Problem description: Each entry below must be repeated exactly, with pictures left out.

= Beginning of Section =

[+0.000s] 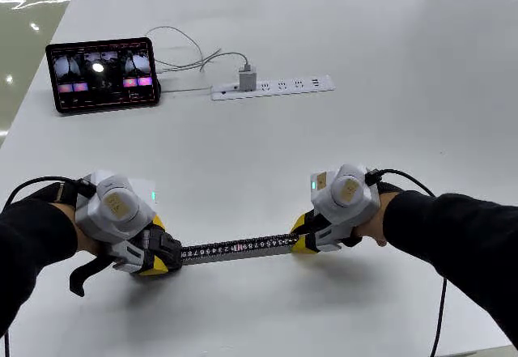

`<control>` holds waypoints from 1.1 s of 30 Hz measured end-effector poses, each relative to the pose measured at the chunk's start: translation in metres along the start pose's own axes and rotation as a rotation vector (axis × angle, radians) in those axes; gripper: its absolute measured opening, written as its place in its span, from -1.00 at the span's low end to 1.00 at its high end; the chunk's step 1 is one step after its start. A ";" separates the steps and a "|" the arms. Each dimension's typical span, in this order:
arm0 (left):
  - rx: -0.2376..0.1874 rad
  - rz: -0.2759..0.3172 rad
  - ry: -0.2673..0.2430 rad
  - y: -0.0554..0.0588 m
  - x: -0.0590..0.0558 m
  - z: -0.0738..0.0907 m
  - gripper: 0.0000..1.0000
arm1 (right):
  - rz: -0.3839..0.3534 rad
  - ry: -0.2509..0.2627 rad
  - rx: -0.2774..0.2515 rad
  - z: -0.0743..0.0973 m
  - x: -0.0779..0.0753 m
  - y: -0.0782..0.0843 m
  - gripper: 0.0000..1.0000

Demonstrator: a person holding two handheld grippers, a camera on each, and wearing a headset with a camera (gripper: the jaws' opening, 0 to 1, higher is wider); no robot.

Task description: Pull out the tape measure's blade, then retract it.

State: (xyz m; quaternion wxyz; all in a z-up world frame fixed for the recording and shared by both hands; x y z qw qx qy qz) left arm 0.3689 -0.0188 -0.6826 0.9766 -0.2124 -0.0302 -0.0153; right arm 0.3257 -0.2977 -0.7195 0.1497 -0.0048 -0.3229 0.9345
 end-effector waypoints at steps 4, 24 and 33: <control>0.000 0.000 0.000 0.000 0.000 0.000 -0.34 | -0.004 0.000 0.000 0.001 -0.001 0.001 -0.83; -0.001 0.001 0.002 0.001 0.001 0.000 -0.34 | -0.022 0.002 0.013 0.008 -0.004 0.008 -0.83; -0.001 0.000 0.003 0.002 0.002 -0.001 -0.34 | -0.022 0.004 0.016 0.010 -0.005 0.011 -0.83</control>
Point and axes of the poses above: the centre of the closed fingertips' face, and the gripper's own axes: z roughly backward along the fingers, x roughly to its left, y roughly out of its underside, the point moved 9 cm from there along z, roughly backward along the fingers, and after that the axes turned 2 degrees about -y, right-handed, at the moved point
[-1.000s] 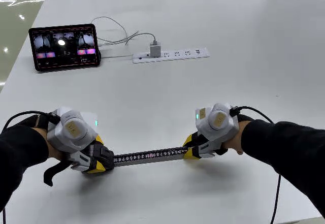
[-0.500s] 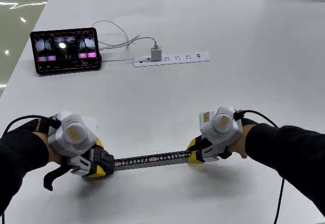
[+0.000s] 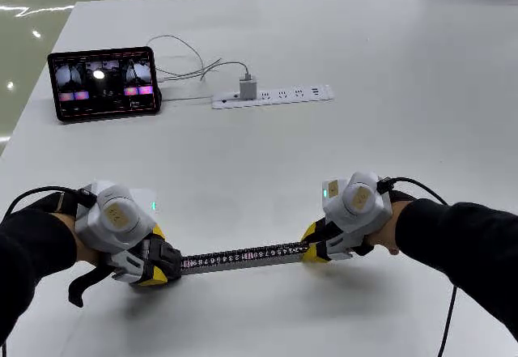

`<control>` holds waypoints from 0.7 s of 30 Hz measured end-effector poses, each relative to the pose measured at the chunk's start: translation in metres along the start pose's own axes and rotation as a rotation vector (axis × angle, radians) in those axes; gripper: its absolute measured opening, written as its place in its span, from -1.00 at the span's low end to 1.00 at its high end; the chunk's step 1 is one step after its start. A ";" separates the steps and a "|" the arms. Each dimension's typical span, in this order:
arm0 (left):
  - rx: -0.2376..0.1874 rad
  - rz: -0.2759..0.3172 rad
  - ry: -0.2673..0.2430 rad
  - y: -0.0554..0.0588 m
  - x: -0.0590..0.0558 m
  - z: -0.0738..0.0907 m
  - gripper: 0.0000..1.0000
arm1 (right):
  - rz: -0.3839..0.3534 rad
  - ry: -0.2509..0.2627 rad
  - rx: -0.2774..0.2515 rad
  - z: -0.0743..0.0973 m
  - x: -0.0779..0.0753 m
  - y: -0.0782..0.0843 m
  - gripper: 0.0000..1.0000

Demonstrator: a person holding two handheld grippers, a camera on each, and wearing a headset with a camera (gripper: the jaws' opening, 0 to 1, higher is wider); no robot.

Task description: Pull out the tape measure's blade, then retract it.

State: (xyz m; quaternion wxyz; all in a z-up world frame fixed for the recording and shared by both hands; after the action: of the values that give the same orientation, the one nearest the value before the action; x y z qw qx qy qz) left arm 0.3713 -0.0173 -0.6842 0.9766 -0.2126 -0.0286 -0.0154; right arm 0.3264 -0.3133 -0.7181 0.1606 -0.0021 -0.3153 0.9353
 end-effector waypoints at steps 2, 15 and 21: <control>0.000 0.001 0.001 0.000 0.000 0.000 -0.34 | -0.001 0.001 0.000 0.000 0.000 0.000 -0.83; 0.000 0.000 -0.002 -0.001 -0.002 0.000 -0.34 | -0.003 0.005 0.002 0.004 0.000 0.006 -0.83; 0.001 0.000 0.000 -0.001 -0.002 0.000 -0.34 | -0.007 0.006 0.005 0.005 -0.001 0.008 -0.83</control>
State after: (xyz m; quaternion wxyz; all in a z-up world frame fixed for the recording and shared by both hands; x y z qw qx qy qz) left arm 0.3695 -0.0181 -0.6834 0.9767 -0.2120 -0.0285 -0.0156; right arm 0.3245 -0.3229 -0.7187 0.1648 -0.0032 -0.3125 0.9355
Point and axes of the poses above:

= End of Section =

Finished task:
[+0.000s] 

`<control>` holds waypoints from 1.1 s of 30 Hz measured end-effector poses, each relative to the pose measured at the chunk's start: translation in metres along the start pose's own axes and rotation as a rotation vector (axis × angle, radians) in those axes; gripper: its absolute measured opening, written as its place in its span, from -1.00 at the span's low end to 1.00 at its high end; the chunk's step 1 is one step after its start. A ";" separates the steps and a "|" the arms. Each dimension's typical span, in this order:
arm0 (left):
  - rx: -0.2376..0.1874 rad
  - rz: -0.2759..0.3172 rad
  - ry: -0.2673..0.2430 rad
  - y: -0.0554..0.0588 m
  - x: -0.0590..0.0558 m
  - z: -0.0738..0.0907 m
  - gripper: 0.0000..1.0000
arm1 (right):
  - rz: -0.3839..0.3534 rad
  - ry: -0.2509..0.2627 rad
  - rx: -0.2774..0.2515 rad
  - z: -0.0743..0.0973 m
  - x: -0.0779..0.0753 m
  - y: -0.0782..0.0843 m
  - gripper: 0.0000..1.0000

Demonstrator: a person holding two handheld grippers, a camera on each, and wearing a headset with a camera (gripper: the jaws' opening, 0 to 1, higher is wider); no robot.

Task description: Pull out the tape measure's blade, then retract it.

State: (xyz m; quaternion wxyz; all in a z-up world frame fixed for the recording and shared by both hands; x y z qw qx qy qz) left arm 0.3689 -0.0188 -0.6826 0.9766 -0.2124 -0.0302 -0.0153; right arm 0.3257 -0.2977 -0.7195 0.1497 -0.0048 -0.3229 0.9345
 end-effector waypoints at steps 4, 24 and 33: <control>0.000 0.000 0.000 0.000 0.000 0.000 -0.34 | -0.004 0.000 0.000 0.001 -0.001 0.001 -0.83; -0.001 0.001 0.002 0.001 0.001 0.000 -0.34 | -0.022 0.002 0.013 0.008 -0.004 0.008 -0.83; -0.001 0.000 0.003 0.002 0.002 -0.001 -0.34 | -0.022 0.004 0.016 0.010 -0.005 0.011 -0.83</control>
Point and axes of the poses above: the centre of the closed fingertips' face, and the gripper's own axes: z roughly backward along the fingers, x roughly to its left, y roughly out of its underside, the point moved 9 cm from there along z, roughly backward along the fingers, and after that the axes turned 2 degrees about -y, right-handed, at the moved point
[-1.000s] 
[-0.500s] 
[+0.000s] 

`<control>` holds waypoints from 0.7 s of 30 Hz measured end-effector poses, each relative to the pose measured at the chunk's start: translation in metres along the start pose's own axes and rotation as a rotation vector (axis × angle, radians) in those axes; gripper: its absolute measured opening, written as its place in its span, from -1.00 at the span's low end to 1.00 at its high end; the chunk's step 1 is one step after its start. A ";" separates the steps and a "|" the arms. Each dimension's typical span, in this order:
arm0 (left):
  - rx: -0.2376..0.1874 rad
  - rz: -0.2759..0.3172 rad
  - ry: -0.2673..0.2430 rad
  - y: -0.0554..0.0588 m
  - x: -0.0590..0.0558 m
  - z: -0.0738..0.0907 m
  - gripper: 0.0000..1.0000
arm1 (right):
  - rz: -0.3839..0.3534 rad
  - ry: -0.2509..0.2627 rad
  - rx: -0.2774..0.2515 rad
  - z: -0.0743..0.0973 m
  - x: -0.0779..0.0753 m
  - y: -0.0782..0.0843 m
  - gripper: 0.0000..1.0000

Demonstrator: a person holding two handheld grippers, a camera on each, and wearing a headset with a camera (gripper: the jaws' opening, 0 to 1, higher is wider); no robot.

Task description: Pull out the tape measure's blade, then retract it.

State: (xyz m; quaternion wxyz; all in a z-up world frame fixed for the recording and shared by both hands; after the action: of the values that give the same orientation, the one nearest the value before the action; x y z qw qx qy qz) left arm 0.3713 -0.0173 -0.6842 0.9766 -0.2126 -0.0286 -0.0154; right arm 0.3264 -0.3133 -0.7181 0.1606 -0.0021 -0.3153 0.9353
 end-effector waypoints at steps 2, 15 and 21: <control>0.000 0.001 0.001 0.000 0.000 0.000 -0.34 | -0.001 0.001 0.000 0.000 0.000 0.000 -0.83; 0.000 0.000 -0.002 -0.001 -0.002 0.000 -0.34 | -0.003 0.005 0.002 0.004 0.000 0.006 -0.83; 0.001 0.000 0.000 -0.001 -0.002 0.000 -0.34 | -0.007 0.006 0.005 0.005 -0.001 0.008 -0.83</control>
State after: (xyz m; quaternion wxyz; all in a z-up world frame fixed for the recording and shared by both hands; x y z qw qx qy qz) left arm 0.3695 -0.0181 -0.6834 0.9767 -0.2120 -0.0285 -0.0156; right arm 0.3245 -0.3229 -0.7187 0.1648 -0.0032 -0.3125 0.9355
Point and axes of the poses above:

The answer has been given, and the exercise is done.